## <center><font color=navy>Big Data Economics</font></center>
### <center>Algorithms for Subset Selection in Multiple Linear Regression</center>
#### <center>Ali Habibnia</center>
    
<center> Assistant Professor, Department of Economics, </center>
<center> and Division of Computational Modeling & Data Analytics at Virginia Tech</center>
<center> habibnia@vt.edu </center> 

### Readings:

1. ***Chapter 6.2,*** Graham Elliott, and Allan Timmermann, Economic Forecasting, Princeton University Press, 2016.
2. ***Chapter 3.3*** [The Elements of Statistical Learning: Data Mining, Inference, and Prediction](https://web.stanford.edu/~hastie/ElemStatLearn/printings/ESLII_print12.pdf). 

### Goals

> In this note, we introduce methods for identifying subsets of the independent variables to improve predictions.

- For moderate numbers of independent variables the method discussed during previous session is preferable. The idea was to evaluate all subsets. 

- We compute a criterion such as adjusted $R^2$. We use the adjusted $R^2$ for all subsets to choose the best one. 

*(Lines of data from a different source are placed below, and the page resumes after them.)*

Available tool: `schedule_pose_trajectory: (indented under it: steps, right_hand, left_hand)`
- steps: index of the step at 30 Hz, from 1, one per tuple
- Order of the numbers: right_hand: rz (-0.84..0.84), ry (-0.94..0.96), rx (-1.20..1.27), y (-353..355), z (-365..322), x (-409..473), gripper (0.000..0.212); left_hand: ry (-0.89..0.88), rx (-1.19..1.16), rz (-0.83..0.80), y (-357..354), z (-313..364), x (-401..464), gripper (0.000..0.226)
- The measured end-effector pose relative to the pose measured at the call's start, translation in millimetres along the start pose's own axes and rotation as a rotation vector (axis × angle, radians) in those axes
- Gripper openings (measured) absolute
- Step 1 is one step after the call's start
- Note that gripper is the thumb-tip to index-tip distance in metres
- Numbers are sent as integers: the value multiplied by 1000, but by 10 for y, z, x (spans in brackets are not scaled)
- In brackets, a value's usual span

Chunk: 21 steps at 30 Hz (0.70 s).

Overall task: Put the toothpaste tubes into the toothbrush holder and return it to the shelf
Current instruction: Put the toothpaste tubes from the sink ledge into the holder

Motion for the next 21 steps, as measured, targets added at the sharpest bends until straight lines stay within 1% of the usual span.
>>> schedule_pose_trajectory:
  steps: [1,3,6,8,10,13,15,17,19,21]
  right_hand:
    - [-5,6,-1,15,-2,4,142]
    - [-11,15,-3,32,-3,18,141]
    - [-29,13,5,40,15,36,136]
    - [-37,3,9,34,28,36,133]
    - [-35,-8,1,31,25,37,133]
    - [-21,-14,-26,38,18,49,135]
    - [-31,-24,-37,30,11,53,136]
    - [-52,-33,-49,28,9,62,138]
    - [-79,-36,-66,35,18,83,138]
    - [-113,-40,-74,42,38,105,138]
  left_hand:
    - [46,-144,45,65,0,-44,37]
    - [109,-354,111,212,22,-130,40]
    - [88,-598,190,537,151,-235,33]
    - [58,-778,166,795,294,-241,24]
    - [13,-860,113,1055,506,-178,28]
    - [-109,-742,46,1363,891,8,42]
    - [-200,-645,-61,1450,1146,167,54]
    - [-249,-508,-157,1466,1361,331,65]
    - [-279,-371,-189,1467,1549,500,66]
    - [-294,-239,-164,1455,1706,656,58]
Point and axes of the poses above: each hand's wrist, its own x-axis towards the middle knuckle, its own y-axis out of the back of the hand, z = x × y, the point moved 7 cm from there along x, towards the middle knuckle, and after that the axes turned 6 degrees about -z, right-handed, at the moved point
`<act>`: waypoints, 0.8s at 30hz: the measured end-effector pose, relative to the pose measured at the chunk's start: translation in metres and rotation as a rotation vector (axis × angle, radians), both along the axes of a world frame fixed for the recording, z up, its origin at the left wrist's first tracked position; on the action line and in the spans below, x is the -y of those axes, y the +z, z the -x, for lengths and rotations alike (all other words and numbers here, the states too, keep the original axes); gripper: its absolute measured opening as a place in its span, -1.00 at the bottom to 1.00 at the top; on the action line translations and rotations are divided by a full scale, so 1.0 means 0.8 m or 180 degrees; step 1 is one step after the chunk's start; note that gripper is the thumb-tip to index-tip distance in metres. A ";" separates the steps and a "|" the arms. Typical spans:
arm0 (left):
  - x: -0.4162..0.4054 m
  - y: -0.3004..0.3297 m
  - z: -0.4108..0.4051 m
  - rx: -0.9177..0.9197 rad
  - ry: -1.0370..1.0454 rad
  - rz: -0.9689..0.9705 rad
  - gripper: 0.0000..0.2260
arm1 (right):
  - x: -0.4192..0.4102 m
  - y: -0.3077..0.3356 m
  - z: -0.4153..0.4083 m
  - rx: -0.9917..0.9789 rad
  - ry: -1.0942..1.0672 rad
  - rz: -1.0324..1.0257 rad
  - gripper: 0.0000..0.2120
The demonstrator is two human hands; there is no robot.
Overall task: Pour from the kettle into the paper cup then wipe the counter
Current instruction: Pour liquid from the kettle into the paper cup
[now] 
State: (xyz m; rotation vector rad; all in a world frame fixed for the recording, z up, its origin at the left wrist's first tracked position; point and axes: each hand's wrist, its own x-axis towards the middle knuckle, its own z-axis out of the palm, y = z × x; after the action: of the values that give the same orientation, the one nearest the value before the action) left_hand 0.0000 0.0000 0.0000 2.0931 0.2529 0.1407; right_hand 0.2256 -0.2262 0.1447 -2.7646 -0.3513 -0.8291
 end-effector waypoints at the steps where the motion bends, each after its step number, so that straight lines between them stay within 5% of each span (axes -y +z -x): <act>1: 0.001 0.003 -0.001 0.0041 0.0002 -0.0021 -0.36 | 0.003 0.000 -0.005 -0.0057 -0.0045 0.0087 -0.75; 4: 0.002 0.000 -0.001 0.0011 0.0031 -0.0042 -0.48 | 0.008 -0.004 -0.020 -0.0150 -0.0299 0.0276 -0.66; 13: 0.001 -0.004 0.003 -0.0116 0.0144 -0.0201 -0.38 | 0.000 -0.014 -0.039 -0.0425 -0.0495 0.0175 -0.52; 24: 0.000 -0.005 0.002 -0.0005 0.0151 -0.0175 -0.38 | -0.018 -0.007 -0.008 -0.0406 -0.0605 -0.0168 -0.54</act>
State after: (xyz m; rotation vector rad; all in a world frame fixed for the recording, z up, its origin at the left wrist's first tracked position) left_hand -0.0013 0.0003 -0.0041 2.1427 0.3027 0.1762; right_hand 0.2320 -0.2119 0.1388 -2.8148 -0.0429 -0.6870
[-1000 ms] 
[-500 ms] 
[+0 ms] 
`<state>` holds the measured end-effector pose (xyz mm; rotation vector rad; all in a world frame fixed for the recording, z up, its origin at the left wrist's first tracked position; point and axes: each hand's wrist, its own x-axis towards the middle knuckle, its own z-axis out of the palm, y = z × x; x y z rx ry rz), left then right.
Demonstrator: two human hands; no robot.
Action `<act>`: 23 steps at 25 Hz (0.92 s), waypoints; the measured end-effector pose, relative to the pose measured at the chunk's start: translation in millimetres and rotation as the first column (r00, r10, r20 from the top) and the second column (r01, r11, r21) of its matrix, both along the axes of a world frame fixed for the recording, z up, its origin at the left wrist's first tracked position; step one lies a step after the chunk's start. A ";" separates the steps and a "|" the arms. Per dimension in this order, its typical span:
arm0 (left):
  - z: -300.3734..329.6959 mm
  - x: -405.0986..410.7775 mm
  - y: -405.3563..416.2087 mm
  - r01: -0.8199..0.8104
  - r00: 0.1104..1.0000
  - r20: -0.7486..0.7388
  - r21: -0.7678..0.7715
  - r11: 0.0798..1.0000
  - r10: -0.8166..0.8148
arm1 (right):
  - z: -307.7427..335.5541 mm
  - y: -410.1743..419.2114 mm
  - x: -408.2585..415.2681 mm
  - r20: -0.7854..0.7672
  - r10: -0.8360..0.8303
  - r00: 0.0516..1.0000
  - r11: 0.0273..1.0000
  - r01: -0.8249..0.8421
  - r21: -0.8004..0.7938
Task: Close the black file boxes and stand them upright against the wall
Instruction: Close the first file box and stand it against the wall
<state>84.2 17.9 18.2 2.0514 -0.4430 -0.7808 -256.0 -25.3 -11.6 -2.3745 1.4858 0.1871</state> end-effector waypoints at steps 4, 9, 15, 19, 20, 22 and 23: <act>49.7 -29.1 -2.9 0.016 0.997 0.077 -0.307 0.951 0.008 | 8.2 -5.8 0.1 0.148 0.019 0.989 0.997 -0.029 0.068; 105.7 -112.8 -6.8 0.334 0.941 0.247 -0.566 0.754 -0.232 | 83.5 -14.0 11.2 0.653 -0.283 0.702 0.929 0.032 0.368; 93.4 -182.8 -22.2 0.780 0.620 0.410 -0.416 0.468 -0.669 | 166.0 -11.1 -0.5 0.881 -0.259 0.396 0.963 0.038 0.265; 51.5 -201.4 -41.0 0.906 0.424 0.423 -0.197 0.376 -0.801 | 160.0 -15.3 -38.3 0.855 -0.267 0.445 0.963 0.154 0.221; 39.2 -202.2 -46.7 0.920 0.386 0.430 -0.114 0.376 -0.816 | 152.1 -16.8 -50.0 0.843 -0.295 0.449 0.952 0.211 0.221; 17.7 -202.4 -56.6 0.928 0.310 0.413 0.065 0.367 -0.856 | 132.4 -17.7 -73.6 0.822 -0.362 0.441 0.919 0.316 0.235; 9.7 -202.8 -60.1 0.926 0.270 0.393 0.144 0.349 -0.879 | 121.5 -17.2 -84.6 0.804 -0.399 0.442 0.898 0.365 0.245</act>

- This is only feasible if $p$ is less than about 20

- Since the number of subsets for even moderate values of $p$ is very large, we need some way to examine the most promising subsets and to select from them. An intuitive metric to compare subsets is adjusted $R^2$.

- A criterion that is often used for subset selection is known as Mallow’s $C_p$. This criterion assumes that the full model is unbiased although it may have variables that, if dropped, would improve the mean squared error (MSE). 

- $C_p$ is also an estimate of the sum of MSE (standardized by dividing by σ2) for predictions (the fitted values) at the x-values observed in the training set. Thus good models are those that have values of $C_p$ near k and that have small k (i.e. are of small size). $C_p$ is computed from the formula:

$$
C_p = \frac{SSR}{\hat{\sigma}^2_{Full}} + 2k - n
$$

Where:
- $SSR$ is the sum of squares Residualls due to regression.
- $\hat{\sigma}^2_{Full}$ is an estimate of the variance associated with the full model.
- $k$ is the number of predictors in the model.
- $n$ is the sample size.



- It is important to remember that the usefulness of this approach depends heavily on the reliability of the estimate of ${\sigma}^2$ for the full model. This requires that the training set contains a large number of observations relative to the number of variables.

### Subset Selection in Linear Regression

- A frequent problem in data mining is that of using a regression equation to predict the value of a dependent variable when we have a number of variables available to choose as independent variables in our model. 

- Given the high speed of modern algorithms for multiple linear regression calculations, it is tempting in such a situation to take a kitchen-sink approach: why bother to select a subset, just use all the variables in the model. 

- There are several reasons why this could be undesirable.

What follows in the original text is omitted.